# Problem requirements
In the listing below, pick out lines with "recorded".

# Information supplied
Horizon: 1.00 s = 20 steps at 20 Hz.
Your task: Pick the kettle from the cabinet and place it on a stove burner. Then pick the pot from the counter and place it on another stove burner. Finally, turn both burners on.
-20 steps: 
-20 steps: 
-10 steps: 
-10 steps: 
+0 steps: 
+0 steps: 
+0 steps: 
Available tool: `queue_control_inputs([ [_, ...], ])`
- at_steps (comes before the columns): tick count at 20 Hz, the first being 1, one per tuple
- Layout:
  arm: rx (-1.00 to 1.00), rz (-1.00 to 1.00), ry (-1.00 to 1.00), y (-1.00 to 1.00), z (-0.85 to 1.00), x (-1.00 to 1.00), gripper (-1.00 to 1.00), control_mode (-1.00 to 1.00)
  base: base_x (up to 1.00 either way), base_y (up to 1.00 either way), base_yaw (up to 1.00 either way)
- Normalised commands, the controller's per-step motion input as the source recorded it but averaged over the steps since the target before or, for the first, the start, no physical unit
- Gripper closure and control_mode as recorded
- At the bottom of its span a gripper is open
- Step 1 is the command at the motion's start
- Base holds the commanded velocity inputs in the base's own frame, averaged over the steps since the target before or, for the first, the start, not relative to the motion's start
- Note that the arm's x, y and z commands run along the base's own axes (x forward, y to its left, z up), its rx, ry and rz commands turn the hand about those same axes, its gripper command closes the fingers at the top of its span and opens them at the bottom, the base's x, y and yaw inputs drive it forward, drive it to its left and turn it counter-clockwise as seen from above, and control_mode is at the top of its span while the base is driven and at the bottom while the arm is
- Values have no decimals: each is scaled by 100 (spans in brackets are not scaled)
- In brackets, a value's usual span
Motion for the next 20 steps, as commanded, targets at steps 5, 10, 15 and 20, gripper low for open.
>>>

# Exercise output
- Normalised commands, the controller's per-step motion input as the source recorded it but averaged over the steps since the target before or, for the first, the start, no physical unit
- Gripper closure and control_mode as recorded

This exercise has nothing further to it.